• _YOUR ASSIGNMENT_
All of the data is to be printed again exactly as it appears.

• _DATA EXCERPT_
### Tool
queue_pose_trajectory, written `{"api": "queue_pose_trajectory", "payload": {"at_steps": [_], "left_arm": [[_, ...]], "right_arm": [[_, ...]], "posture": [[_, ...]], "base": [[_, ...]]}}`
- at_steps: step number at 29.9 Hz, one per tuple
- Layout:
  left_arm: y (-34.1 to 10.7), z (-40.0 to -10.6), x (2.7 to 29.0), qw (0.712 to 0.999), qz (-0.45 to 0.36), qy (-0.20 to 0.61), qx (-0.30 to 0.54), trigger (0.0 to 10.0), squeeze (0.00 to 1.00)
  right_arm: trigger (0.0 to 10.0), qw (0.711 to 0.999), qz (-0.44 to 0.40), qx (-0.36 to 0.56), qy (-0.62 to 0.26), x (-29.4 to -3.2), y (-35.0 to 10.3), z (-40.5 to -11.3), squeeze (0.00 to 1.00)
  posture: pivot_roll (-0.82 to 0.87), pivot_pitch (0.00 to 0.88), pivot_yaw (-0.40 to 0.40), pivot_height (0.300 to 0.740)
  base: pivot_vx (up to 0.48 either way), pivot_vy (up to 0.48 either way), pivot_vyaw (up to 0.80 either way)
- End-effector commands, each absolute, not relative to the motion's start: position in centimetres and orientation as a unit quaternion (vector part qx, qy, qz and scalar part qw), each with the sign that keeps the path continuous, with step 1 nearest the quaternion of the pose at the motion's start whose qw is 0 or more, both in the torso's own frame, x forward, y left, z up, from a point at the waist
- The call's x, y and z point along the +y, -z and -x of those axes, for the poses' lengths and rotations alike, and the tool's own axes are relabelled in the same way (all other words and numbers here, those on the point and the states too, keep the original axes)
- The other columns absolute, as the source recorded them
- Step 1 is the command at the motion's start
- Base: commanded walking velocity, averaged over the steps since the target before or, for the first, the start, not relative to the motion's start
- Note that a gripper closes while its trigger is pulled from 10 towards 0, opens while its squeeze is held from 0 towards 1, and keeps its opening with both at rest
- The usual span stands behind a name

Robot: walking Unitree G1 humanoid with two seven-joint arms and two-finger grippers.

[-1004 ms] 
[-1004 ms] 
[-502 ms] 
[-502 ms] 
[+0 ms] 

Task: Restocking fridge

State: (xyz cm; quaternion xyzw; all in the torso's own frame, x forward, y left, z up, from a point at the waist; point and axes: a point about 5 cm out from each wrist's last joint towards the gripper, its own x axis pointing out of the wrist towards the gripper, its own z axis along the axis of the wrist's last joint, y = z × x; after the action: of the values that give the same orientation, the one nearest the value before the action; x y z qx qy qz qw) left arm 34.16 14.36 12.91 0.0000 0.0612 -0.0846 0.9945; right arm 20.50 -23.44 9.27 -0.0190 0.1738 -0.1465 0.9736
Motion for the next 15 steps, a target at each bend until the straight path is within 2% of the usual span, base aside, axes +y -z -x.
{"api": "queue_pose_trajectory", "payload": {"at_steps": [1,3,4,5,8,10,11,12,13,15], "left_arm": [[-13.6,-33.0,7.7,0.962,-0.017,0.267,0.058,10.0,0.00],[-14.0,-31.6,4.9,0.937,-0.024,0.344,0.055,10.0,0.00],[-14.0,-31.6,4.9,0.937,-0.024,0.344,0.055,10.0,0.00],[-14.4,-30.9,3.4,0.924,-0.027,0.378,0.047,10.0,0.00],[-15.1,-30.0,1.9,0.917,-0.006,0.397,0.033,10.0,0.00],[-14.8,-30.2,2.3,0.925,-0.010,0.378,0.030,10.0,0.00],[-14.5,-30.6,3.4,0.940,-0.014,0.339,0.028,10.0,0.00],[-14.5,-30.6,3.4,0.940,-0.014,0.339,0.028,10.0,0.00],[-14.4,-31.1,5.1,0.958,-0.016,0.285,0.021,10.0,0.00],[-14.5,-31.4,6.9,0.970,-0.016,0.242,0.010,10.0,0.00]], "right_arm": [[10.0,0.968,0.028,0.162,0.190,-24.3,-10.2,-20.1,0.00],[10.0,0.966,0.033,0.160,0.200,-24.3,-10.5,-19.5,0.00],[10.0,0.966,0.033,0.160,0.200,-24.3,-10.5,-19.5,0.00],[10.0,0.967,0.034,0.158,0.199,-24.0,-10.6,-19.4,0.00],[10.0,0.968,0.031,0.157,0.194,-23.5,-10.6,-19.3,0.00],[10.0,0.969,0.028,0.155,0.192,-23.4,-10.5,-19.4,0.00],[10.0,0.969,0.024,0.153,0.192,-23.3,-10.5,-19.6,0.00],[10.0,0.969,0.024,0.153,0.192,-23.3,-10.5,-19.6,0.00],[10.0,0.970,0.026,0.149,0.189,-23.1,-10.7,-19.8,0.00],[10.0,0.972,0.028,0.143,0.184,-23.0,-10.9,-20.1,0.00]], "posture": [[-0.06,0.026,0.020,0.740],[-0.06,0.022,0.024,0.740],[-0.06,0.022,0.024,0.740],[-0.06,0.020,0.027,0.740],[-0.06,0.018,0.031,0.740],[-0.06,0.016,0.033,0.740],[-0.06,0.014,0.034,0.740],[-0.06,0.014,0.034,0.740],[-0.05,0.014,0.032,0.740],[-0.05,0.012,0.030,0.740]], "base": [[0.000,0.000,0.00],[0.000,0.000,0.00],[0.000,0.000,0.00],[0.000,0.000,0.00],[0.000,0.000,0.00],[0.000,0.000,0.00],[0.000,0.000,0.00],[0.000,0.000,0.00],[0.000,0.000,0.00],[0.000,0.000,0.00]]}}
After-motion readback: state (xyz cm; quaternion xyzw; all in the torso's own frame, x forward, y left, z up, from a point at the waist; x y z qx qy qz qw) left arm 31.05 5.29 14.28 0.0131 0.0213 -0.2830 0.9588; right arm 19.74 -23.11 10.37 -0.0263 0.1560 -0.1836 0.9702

• _ANSWER TO THIS TASK_
### Tool
queue_pose_trajectory, written `{"api": "queue_pose_trajectory", "payload": {"at_steps": [_], "left_arm": [[_, ...]], "right_arm": [[_, ...]], "posture": [[_, ...]], "base": [[_, ...]]}}`
- at_steps: step number at 29.9 Hz, one per tuple
- Layout:
  left_arm: y (-34.1 to 10.7), z (-40.0 to -10.6), x (2.7 to 29.0), qw (0.712 to 0.999), qz (-0.45 to 0.36), qy (-0.20 to 0.61), qx (-0.30 to 0.54), trigger (0.0 to 10.0), squeeze (0.00 to 1.00)
  right_arm: trigger (0.0 to 10.0), qw (0.711 to 0.999), qz (-0.44 to 0.40), qx (-0.36 to 0.56), qy (-0.62 to 0.26), x (-29.4 to -3.2), y (-35.0 to 10.3), z (-40.5 to -11.3), squeeze (0.00 to 1.00)
  posture: pivot_roll (-0.82 to 0.87), pivot_pitch (0.00 to 0.88), pivot_yaw (-0.40 to 0.40), pivot_height (0.300 to 0.740)
  base: pivot_vx (up to 0.48 either way), pivot_vy (up to 0.48 either way), pivot_vyaw (up to 0.80 either way)
- End-effector commands, each absolute, not relative to the motion's start: position in centimetres and orientation as a unit quaternion (vector part qx, qy, qz and scalar part qw), each with the sign that keeps the path continuous, with step 1 nearest the quaternion of the pose at the motion's start whose qw is 0 or more, both in the torso's own frame, x forward, y left, z up, from a point at the waist
- The call's x, y and z point along the +y, -z and -x of those axes, for the poses' lengths and rotations alike, and the tool's own axes are relabelled in the same way (all other words and numbers here, those on the point and the states too, keep the original axes)
- The other columns absolute, as the source recorded them
- Step 1 is the command at the motion's start
- Base: commanded walking velocity, averaged over the steps since the target before or, for the first, the start, not relative to the motion's start
- Note that a gripper closes while its trigger is pulled from 10 towards 0, opens while its squeeze is held from 0 towards 1, and keeps its opening with both at rest
- The usual span stands behind a name

Robot: walking Unitree G1 humanoid with two seven-joint arms and two-finger grippers.

[-1004 ms] 
[-1004 ms] 
[-502 ms] 
[-502 ms] 
[+0 ms] 

Task: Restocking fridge

State: (xyz cm; quaternion xyzw; all in the torso's own frame, x forward, y left, z up, from a point at the waist; point and axes: a point about 5 cm out from each wrist's last joint towards the gripper, its own x axis pointing out of the wrist towards the gripper, its own z axis along the axis of the wrist's last joint, y = z × x; after the action: of the values that give the same orientation, the one nearest the value before the action; x y z qx qy qz qw) left arm 34.16 14.36 12.91 0.0000 0.0612 -0.0846 0.9945; right arm 20.50 -23.44 9.27 -0.0190 0.1738 -0.1465 0.9736
Motion for the next 15 steps, a target at each bend until the straight path is within 2% of the usual span, base aside, axes +y -z -x.
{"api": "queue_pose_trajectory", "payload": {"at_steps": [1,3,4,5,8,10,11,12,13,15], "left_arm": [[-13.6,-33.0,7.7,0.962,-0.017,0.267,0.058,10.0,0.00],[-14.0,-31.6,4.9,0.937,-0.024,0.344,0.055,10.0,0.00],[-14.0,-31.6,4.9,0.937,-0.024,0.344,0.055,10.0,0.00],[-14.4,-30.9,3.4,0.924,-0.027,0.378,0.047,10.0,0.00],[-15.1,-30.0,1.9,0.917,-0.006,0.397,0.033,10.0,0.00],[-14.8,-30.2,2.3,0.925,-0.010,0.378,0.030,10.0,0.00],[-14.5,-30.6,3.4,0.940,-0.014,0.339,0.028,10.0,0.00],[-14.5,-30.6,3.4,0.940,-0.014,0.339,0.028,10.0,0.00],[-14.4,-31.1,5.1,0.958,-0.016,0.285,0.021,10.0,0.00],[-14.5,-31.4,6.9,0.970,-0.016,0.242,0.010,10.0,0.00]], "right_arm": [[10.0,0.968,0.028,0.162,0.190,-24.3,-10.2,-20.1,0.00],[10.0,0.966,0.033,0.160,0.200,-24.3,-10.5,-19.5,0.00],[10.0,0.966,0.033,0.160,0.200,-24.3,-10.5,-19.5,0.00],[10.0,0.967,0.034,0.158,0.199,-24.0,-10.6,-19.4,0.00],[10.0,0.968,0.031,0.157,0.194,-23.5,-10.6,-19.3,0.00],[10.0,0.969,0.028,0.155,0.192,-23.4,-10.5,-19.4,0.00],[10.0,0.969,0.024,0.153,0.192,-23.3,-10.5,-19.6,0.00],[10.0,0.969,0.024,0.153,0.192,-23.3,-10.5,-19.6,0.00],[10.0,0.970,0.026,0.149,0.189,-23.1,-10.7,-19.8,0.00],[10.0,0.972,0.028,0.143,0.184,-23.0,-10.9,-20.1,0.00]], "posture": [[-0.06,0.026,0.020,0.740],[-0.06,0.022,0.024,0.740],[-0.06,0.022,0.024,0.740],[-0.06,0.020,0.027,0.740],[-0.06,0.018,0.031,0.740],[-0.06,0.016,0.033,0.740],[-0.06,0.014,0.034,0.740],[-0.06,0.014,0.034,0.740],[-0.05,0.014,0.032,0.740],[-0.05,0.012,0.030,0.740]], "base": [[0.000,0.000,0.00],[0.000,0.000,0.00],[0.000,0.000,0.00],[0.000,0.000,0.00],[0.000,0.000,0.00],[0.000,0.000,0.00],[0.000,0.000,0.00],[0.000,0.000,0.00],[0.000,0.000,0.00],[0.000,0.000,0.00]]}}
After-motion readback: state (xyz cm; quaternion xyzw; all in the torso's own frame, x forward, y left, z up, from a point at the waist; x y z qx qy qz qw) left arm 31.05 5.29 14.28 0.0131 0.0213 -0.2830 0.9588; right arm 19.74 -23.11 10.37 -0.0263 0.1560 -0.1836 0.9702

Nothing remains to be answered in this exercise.